Ces « professionnels », que Jacques Attali appelle la « surclasse », font référence. « Chez nous, lorsqu'on a moins de 30 ans, il faut avoir son projet de start-up avec les copains, sinon on est ringard », confirme Jacques Jochem, vice-président de Gemini Consulting. Surtout, ils influent sur les comportements et les pratiques des entreprises. Avec eux, la gestion des ressources humaines n'a plus grand-chose de collectif. L'heure est aux solutions sur mesure, aux négociations en tête à tête. Les classifications disparaissent peu à peu, tout comme les régulations informelles internes à l'entreprise. Tout se lézarde, et ceux qui ne l'auraient pas compris en pâtissent. « Je connais une entreprise qui a vu tous ses hauts dirigeants partir les uns après les autres parce que les pratiques des RH étaient restées identiques pour tous sous la pression des syndicats », raconte Alexandre Douénias, consultant chez Gemini Consulting.

Que les riches s'enrichissent !

Pour s'extirper des grilles de rémunérations fixées à l'échelle mondiale et retenir ses consultants, le cabinet PricewaterhouseCoopers a fini par créer des filiales où il pratique un management beaucoup plus individualisé. À Saint-Gobain, Jean-Louis Beffa a décidé d'élargir le nombre de bénéficiaires de stock-options de 200 à 1 000 afin de lutter contre les démissions, notamment de jeunes cadres, beaucoup moins fidèles que leurs aînés. Rémunération variable et stock-options deviennent incontournables pour les stars du salariat. L'amplitude croissante des salaires ne choque pas Benoît Roger-Vasselin, le DRH du groupe Publicis : « Pour que les pauvres s'enrichissent, il faut que les riches s'enrichissent aussi. L'accroissement des inégalités est un moteur. » Le système de redistribution uniforme et solidaire du pouvoir d'achat dans l'entreprise, caractéristique du fordisme, est décidément bien loin.

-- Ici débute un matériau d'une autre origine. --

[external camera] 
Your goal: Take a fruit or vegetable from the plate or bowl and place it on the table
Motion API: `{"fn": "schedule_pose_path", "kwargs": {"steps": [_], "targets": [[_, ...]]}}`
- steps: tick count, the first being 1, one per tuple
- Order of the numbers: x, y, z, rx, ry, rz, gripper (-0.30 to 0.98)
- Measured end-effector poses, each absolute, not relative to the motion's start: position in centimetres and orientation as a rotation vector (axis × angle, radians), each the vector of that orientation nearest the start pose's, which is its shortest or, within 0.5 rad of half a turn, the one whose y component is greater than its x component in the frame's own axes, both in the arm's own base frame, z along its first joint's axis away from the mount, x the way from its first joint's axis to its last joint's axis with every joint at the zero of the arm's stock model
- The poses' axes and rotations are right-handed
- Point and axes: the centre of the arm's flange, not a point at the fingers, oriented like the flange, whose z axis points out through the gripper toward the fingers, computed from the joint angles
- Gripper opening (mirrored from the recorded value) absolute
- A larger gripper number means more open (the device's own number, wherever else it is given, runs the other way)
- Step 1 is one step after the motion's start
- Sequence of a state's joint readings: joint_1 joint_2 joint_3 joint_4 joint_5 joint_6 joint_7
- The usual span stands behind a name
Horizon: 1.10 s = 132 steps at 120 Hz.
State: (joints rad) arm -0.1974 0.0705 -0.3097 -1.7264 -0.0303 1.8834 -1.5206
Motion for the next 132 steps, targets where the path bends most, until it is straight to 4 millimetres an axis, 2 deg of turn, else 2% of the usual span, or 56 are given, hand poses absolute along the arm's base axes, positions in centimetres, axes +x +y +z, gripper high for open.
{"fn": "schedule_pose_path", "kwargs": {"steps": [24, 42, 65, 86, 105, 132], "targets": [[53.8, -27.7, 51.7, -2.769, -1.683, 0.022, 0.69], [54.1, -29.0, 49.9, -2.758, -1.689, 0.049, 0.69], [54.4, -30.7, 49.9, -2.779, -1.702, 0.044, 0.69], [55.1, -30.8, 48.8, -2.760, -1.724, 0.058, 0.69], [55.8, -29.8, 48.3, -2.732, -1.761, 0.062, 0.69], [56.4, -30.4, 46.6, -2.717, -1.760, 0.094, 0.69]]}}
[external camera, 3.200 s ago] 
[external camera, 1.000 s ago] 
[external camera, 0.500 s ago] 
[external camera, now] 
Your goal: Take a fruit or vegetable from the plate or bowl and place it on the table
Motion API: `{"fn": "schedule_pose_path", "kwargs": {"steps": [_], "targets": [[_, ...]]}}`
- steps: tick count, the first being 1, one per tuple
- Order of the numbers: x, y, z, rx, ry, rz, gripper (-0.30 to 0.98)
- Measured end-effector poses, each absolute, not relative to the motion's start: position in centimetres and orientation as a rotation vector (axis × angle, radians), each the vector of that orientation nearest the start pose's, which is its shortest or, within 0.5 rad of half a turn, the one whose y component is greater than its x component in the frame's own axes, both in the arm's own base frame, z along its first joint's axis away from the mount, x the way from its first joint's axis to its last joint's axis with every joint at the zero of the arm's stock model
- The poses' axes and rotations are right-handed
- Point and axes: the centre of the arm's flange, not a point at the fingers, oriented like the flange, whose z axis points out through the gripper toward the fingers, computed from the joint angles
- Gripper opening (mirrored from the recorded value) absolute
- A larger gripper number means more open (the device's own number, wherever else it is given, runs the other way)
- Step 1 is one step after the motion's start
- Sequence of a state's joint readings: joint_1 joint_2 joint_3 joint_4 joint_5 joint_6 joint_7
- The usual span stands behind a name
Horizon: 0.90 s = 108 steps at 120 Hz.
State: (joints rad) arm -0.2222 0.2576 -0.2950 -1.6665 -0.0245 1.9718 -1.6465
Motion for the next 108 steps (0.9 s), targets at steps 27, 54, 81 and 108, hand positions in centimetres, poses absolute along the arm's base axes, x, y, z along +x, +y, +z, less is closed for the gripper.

Les grands perdants sont bien sûr les salariés flexibles. À l'instar de Martine Le Boulaire, d'Entreprise et Personnel, certains observateurs estiment toutefois qu'une trop forte différenciation entre les salariés n'est pas tenable à long terme. Car l'excès de flexibilité externe finit par nuire au bon fonctionnement de l'entreprise. La réactivité, comme la qualité du travail, suppose de la stabilité. « Les entreprises en prennent de plus en plus conscience, affirme Martine Le Boulaire. Elles recommencent à raisonner en termes de redéploiement et de mobilité interne plutôt que de flexibilité. »

Plus pessimistes, les auteurs de la note de l'ex-fondation Saint-Simon plaident pour que les précaires soient davantage sécurisés. Dans la foulée des rapports Boissonnat (au Plan) et Suppiot (pour la Commission européenne), ils en appellent à une réforme qui « corrige les inégalités liées à la formation initiale » et « redéploie le droit autour des salariés astreints à la flexibilité du marché ». Et ils préconisent de déconnecter les droits sociaux des contrats de travail pour les rattacher à la personne, afin que celle-ci garde ses droits entre deux emplois. Mais aucun correctif juridique ne pourra réparer les dégâts provoqués dans les relations salariales. Au PSG, l'inflation des rémunérations des stars du ballon rond aidant, l'esprit de club s'étiole.